Gain or Loss on Dispositions

For sales of real estate, we evaluate whether the disposition has a major effect on our operations and financial results and qualify as a strategic shift. If the disposition represents a strategic shift, it is classified as discontinued operations in our consolidated financial statements for all periods presented.  If the disposition does not represent a strategic shift, it is presented in continuing operations in our consolidated financial statements.

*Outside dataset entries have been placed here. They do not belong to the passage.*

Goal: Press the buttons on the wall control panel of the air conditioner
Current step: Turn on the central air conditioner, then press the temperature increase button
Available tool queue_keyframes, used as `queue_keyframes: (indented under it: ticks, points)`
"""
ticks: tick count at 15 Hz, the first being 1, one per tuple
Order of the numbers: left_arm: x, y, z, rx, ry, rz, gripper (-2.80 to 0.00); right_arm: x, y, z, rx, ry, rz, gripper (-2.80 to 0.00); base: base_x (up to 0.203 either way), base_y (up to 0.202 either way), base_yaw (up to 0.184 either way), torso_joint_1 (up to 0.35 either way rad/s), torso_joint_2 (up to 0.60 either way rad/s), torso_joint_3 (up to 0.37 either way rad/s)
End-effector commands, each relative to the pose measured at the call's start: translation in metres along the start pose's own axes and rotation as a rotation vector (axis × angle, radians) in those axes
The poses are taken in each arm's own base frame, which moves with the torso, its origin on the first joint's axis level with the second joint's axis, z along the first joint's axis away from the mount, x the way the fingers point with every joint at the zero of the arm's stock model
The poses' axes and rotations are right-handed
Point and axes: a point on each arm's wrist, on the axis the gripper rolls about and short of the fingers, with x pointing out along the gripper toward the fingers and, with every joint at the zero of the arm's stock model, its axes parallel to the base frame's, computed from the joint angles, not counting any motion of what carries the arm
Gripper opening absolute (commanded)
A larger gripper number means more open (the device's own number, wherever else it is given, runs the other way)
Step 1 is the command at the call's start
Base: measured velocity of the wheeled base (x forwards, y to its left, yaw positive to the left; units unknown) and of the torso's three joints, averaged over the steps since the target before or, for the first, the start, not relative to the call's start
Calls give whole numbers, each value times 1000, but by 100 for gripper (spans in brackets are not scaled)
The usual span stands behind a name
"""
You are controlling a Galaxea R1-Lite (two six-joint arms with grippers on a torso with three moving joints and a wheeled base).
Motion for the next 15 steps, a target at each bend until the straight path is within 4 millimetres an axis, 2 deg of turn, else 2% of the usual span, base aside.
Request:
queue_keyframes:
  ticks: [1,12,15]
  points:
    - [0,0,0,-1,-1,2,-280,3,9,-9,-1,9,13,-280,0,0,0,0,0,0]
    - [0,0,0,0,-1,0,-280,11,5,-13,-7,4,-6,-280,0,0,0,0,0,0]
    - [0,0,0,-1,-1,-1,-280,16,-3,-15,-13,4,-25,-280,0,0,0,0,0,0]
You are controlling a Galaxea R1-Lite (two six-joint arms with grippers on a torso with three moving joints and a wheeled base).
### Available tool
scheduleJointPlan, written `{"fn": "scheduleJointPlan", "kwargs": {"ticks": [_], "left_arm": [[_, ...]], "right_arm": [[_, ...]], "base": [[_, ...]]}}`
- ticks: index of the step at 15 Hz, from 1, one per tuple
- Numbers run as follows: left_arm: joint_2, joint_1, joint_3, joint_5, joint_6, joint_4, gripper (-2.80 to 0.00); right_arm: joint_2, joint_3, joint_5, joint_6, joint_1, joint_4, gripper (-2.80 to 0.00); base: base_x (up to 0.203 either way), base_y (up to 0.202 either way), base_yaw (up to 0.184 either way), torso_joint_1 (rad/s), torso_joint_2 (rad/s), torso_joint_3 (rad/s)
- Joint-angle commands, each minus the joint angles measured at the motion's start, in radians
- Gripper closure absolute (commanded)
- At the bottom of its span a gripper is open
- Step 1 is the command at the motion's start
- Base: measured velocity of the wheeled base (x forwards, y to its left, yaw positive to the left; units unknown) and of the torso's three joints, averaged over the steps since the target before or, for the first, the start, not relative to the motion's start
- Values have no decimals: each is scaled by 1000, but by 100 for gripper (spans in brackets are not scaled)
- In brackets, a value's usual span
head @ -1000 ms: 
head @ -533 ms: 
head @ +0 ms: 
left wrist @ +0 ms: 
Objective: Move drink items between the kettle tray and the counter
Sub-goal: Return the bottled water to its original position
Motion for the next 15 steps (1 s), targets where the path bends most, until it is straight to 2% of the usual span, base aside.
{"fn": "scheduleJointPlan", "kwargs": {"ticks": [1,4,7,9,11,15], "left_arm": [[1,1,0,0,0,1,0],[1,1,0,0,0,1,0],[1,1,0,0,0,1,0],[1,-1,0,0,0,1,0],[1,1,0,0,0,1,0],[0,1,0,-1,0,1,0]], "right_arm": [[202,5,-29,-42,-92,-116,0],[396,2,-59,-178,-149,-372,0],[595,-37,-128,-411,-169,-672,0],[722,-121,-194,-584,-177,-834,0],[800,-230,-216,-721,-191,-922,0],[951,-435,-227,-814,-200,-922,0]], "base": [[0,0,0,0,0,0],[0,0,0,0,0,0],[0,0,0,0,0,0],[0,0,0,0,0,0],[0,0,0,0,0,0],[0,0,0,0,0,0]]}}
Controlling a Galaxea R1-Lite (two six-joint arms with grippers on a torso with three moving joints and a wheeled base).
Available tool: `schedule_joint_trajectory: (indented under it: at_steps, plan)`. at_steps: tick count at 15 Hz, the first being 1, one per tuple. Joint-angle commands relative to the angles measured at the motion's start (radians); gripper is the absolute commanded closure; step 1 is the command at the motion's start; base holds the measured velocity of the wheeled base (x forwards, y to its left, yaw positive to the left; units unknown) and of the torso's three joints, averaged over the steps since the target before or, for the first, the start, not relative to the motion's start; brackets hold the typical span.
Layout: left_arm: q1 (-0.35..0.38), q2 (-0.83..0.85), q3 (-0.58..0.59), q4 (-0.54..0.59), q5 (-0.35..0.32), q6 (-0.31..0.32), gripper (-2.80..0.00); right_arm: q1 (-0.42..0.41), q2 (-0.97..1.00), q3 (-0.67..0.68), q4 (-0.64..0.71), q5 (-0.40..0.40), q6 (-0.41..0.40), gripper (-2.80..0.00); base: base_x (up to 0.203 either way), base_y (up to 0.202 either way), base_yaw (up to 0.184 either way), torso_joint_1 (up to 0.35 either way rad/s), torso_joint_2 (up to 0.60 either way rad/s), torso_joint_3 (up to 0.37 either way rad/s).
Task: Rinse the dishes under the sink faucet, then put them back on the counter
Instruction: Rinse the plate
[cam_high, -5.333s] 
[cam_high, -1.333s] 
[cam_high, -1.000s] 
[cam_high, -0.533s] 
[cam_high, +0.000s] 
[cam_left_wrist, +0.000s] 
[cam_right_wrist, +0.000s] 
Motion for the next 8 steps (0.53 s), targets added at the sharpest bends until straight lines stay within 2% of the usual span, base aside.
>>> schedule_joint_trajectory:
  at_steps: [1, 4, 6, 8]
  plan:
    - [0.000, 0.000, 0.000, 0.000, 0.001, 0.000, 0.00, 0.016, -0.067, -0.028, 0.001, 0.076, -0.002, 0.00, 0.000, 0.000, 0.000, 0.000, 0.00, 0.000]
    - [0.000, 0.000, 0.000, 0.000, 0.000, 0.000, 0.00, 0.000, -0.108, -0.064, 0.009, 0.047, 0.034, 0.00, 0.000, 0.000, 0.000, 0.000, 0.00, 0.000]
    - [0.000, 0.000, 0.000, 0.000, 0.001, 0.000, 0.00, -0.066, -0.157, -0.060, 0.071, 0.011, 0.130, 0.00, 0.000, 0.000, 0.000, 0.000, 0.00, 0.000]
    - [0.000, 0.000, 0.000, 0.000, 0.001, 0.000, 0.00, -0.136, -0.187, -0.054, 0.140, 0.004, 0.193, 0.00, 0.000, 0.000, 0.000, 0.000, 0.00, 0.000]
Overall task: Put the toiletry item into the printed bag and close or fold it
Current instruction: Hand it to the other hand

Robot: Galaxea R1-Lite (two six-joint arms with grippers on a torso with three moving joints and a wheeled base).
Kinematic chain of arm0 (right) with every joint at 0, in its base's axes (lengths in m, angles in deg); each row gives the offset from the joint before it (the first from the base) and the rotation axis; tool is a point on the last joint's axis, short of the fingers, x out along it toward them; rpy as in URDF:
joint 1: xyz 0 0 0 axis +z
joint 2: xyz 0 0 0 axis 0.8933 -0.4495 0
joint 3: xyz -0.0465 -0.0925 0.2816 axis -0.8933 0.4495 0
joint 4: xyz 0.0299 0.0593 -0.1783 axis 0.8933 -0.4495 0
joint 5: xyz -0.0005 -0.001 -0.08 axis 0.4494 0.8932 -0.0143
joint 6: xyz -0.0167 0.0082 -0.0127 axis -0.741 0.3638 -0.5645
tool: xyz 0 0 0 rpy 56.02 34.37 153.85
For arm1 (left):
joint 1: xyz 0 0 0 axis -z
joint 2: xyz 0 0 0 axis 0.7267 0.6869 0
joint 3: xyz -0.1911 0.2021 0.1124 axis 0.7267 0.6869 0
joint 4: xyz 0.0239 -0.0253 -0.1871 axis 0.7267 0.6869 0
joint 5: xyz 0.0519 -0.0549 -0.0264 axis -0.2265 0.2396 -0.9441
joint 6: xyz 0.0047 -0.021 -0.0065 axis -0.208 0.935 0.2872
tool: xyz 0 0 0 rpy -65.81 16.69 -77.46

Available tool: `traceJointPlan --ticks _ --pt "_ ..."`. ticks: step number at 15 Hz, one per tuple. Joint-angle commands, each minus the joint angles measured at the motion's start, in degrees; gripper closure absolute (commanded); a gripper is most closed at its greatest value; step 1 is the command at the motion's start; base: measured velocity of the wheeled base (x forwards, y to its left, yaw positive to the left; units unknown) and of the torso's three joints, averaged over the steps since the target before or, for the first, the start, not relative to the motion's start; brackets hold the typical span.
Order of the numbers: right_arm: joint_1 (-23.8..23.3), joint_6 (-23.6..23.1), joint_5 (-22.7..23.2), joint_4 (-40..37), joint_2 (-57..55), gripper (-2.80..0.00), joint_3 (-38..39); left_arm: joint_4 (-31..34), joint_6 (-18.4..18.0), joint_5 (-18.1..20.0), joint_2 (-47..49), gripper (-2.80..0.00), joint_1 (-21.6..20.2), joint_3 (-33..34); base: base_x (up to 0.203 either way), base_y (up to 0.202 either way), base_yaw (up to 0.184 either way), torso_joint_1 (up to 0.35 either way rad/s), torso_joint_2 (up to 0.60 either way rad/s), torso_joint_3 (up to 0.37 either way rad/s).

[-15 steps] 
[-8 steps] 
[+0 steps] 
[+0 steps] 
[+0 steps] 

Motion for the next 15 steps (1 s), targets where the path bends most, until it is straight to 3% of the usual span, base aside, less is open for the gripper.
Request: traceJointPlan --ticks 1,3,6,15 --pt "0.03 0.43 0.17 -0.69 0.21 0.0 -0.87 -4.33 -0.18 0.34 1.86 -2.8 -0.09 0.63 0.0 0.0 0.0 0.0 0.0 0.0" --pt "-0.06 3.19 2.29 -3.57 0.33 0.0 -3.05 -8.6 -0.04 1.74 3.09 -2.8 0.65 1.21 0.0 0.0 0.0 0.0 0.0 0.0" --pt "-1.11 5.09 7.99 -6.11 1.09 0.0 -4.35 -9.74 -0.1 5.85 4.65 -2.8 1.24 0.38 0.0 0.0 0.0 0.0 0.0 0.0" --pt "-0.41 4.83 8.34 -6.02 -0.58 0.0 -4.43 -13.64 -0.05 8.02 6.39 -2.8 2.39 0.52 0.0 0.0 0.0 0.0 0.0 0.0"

Gain or loss on real estate dispositions are recognized when we no longer hold a controlling financial interest in the real estate and sufficient consideration has been received. Upon disposition, the related assets and liabilities are derecognized, and the gain or loss on disposition is recognized as the difference between the carrying amount of those assets and liabilities and the value of consideration received.

Impairment

Real estate and other long-lived assets to be held and used are individually evaluated for impairment when conditions exist that may indicate the carrying amount of a long-lived asset may not be recoverable. Impairment indicators include significant fluctuations in rental and other property revenues less property operating expenses, occupancy changes, significant near-term lease expirations, current and historical cash flow losses, rental rates, and if applicable, a comparison of an asset’s carrying value to its gross asset value, a measure representative of the estimated fair value of an asset. Upon determination that an impairment has occurred, we recognize an impairment loss to the extent the carrying amount exceeds the estimated fair value of the community. During the fourth quarter of 2020, we evaluated the expected hold period of a real estate asset in our Other Real Estate reporting segment. We acquired the property in 2004 for $51 million. The initial purchase price allocated to land and building totaled $81 million, which included the recording of a below market lease liability and a mark-to-market adjustment associated with assumed debt. Based on an expected shortened hold period, we reduced the carrying value of the asset to its estimated fair value of December 31, 2020 and recognized a non-cash impairment loss on real estate of $47.3 million. We did 0t recognize any such impairment during the years ended December 31, 2019 or 2018.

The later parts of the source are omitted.